Yas (slang)


Yas is a playful or non-serious slang term equivalent to the excited or celebratory use of the interjection "yes!" Yas was added to Oxford Dictionaries in 2017, and defined as a form of exclamation "expressing great pleasure or excitement". Yas was defined by Oxygen's Scout Durwood as "a more emphatic 'yes' often paired with 'queen'. The more As in a yas, the higher the grade of excitement"; in other words, the exclamation often appears in the form "Yas, queen!" and with spelling variants such as "yaas!" or "yaaaas!"

History of the term

Yass was used by the character Dean Moriarty in Jack Kerouac's On the Road, published in 1957.
Yas, with its currently popular meaning, has roots in late 1980s ball culture, an LGBT subculture in the United States, and was adopted by the wider queer community in the 1990s.

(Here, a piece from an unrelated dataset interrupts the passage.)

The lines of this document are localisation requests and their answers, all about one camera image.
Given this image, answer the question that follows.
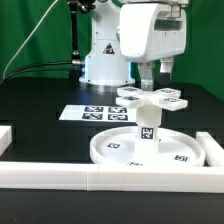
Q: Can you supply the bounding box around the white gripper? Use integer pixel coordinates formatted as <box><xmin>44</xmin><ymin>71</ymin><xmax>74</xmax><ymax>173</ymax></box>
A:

The term was used during performances by drag queens, as an expression of encouragement and support, and can be heard in the 1990 documentary film Paris Is Burning, which chronicles New York City's ball culture.
The expression entered the general public lexicon in the 2010s after being used by a Lady Gaga fan expressing his admiration for the singer's appearance in a viral video, and by Ilana Glazer in Broad City. By 2016, yas had spurred discussion as to whether it constituted cultural appropriation.